INSTRUCTIONS FOR THE TASK:
The answer is the data repeated in full, with no pictures included.

GIVEN DATA:
——
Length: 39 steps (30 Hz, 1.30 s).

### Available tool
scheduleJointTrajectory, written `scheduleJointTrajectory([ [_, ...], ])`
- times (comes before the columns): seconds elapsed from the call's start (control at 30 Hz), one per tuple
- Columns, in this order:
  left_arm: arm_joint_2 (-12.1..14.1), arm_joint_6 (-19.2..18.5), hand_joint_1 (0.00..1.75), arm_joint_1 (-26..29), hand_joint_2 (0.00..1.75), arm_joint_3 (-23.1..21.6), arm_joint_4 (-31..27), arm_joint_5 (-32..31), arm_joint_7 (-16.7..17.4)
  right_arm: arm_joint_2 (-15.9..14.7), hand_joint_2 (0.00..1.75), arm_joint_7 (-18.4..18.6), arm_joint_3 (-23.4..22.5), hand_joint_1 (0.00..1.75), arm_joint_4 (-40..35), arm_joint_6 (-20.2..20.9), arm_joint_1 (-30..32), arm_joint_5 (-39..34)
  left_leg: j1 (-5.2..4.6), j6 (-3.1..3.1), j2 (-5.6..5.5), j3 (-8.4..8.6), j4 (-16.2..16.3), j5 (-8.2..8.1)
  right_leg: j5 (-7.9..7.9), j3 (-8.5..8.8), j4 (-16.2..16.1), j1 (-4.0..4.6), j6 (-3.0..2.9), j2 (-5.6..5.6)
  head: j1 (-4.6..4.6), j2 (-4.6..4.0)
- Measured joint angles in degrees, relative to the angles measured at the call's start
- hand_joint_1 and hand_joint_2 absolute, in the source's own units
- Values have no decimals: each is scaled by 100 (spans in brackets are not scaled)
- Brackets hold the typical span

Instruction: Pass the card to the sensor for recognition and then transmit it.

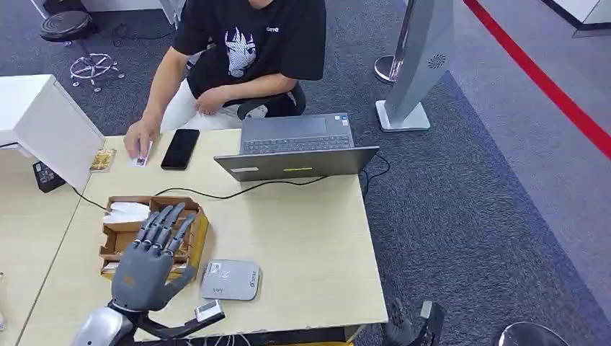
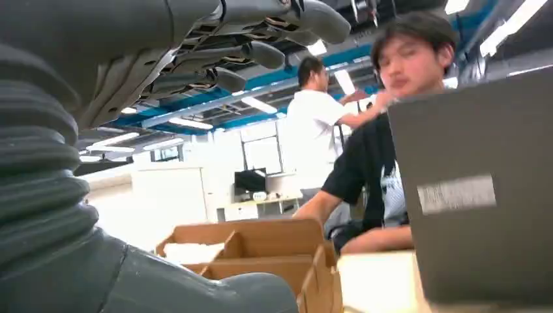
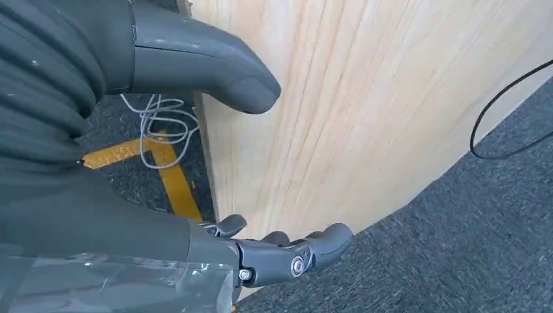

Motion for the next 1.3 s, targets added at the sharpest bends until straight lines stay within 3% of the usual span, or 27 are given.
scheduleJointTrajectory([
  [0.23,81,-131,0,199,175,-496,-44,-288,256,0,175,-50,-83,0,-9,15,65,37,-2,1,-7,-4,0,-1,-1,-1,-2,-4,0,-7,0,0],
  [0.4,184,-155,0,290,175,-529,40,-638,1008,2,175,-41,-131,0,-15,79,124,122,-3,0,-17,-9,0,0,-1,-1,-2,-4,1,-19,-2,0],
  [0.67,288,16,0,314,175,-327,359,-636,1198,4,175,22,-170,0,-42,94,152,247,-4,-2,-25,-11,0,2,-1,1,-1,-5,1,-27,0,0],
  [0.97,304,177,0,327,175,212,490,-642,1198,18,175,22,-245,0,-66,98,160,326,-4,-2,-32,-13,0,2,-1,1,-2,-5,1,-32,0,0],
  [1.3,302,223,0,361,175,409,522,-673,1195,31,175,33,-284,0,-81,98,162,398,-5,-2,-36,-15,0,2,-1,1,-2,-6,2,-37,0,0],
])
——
YOUR SOLUTION:
Length: 39 steps (30 Hz, 1.30 s).

### Available tool
scheduleJointTrajectory, written `scheduleJointTrajectory([ [_, ...], ])`
- times (comes before the columns): seconds elapsed from the call's start (control at 30 Hz), one per tuple
- Columns, in this order:
  left_arm: arm_joint_2 (-12.1..14.1), arm_joint_6 (-19.2..18.5), hand_joint_1 (0.00..1.75), arm_joint_1 (-26..29), hand_joint_2 (0.00..1.75), arm_joint_3 (-23.1..21.6), arm_joint_4 (-31..27), arm_joint_5 (-32..31), arm_joint_7 (-16.7..17.4)
  right_arm: arm_joint_2 (-15.9..14.7), hand_joint_2 (0.00..1.75), arm_joint_7 (-18.4..18.6), arm_joint_3 (-23.4..22.5), hand_joint_1 (0.00..1.75), arm_joint_4 (-40..35), arm_joint_6 (-20.2..20.9), arm_joint_1 (-30..32), arm_joint_5 (-39..34)
  left_leg: j1 (-5.2..4.6), j6 (-3.1..3.1), j2 (-5.6..5.5), j3 (-8.4..8.6), j4 (-16.2..16.3), j5 (-8.2..8.1)
  right_leg: j5 (-7.9..7.9), j3 (-8.5..8.8), j4 (-16.2..16.1), j1 (-4.0..4.6), j6 (-3.0..2.9), j2 (-5.6..5.6)
  head: j1 (-4.6..4.6), j2 (-4.6..4.0)
- Measured joint angles in degrees, relative to the angles measured at the call's start
- hand_joint_1 and hand_joint_2 absolute, in the source's own units
- Values have no decimals: each is scaled by 100 (spans in brackets are not scaled)
- Brackets hold the typical span

Instruction: Pass the card to the sensor for recognition and then transmit it.


Motion for the next 1.3 s, targets added at the sharpest bends until straight lines stay within 3% of the usual span, or 27 are given.
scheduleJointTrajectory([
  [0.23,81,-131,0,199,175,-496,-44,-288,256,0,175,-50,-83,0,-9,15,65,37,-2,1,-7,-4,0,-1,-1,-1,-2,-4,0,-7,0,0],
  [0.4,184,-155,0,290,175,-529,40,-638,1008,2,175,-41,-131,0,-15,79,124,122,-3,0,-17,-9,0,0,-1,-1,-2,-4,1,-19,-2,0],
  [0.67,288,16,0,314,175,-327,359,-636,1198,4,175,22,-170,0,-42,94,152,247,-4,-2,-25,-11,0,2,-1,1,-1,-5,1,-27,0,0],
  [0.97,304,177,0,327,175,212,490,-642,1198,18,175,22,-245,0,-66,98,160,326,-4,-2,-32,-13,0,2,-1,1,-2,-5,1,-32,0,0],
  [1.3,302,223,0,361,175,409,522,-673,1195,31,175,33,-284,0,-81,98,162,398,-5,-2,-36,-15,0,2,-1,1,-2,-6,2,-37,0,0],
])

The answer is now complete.